## The task
Which lines below fall between the one containing "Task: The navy" and the one containing "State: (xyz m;"? Repeat them exactly, counting both of those lines, and add nothing else.

########

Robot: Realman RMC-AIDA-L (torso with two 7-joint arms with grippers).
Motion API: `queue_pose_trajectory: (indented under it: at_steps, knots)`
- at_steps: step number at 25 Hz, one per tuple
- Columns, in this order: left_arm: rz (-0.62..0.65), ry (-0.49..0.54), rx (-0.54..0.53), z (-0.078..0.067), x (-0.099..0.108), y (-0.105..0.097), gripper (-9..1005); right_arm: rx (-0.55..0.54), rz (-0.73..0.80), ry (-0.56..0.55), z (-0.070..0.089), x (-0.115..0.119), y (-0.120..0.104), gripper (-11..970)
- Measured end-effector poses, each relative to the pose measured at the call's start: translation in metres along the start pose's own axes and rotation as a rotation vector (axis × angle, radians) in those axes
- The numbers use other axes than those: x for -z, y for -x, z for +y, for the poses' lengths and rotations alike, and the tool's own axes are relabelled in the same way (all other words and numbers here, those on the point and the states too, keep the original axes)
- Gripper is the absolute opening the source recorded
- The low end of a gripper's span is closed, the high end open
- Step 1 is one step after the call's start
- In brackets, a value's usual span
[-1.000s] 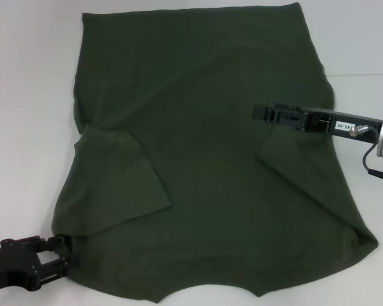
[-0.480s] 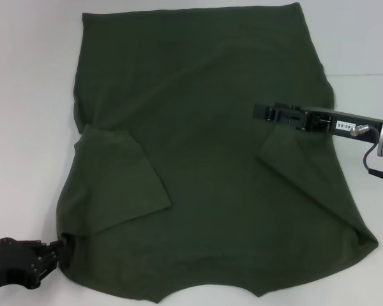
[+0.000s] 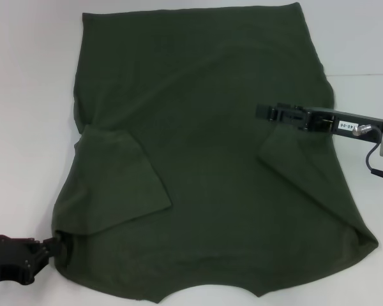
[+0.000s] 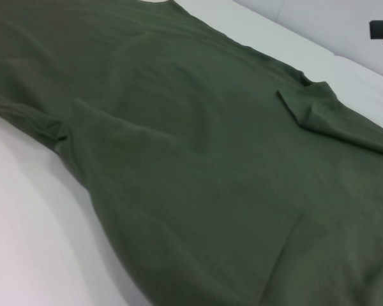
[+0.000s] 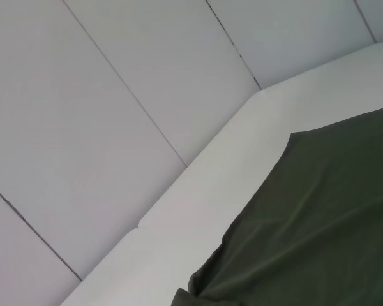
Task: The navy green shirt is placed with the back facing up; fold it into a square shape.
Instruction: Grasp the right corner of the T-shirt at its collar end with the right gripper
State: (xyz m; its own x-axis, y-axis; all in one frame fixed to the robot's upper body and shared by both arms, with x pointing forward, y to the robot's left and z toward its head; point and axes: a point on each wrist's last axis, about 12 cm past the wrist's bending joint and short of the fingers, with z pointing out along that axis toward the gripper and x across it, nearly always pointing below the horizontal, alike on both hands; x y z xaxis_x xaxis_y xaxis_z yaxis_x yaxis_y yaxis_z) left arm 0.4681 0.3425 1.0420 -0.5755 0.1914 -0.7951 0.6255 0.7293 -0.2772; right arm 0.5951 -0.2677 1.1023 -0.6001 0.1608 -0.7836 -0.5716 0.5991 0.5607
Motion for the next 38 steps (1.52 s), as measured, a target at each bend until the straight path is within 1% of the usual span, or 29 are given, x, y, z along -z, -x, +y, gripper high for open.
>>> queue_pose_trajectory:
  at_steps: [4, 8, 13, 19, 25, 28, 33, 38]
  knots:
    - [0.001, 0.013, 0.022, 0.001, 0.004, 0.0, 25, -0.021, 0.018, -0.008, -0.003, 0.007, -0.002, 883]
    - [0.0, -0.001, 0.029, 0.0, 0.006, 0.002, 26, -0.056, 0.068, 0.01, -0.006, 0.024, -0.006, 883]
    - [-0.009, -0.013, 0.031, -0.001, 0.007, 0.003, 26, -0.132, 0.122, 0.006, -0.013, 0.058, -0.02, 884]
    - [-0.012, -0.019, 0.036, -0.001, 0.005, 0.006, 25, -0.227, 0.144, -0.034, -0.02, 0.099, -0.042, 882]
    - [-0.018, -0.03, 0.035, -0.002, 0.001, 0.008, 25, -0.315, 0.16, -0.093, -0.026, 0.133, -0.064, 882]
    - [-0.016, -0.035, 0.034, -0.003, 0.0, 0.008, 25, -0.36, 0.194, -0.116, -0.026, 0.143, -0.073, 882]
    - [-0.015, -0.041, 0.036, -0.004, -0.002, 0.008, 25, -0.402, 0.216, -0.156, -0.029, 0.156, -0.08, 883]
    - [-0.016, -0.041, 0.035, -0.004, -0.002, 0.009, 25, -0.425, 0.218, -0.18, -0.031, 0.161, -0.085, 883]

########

## Reply to the exercise
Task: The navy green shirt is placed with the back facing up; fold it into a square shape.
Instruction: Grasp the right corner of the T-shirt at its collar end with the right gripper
State: (xyz m; its own x-axis, y-axis; all in one frame fixed to the robot's upper body and shared by both arms, with x pointing forward, y to the robot's left and z toward its head; point and axes: a point on each wrist's last axis, about 12 cm past the wrist's bending joint and short of the fingers, with z pointing out along that axis toward the gripper and x across it, nearly always pointing below the horizontal, alike on both hands; x y z xaxis_x xaxis_y xaxis_z yaxis_x yaxis_y yaxis_z) left arm 0.4681 0.3425 1.0420 -0.5755 0.1914 -0.7951 0.6255 0.7293 -0.2772; right arm 0.5951 -0.2677 1.1023 -0.6001 0.1608 -0.7836 -0.5716 0.5991 0.5607

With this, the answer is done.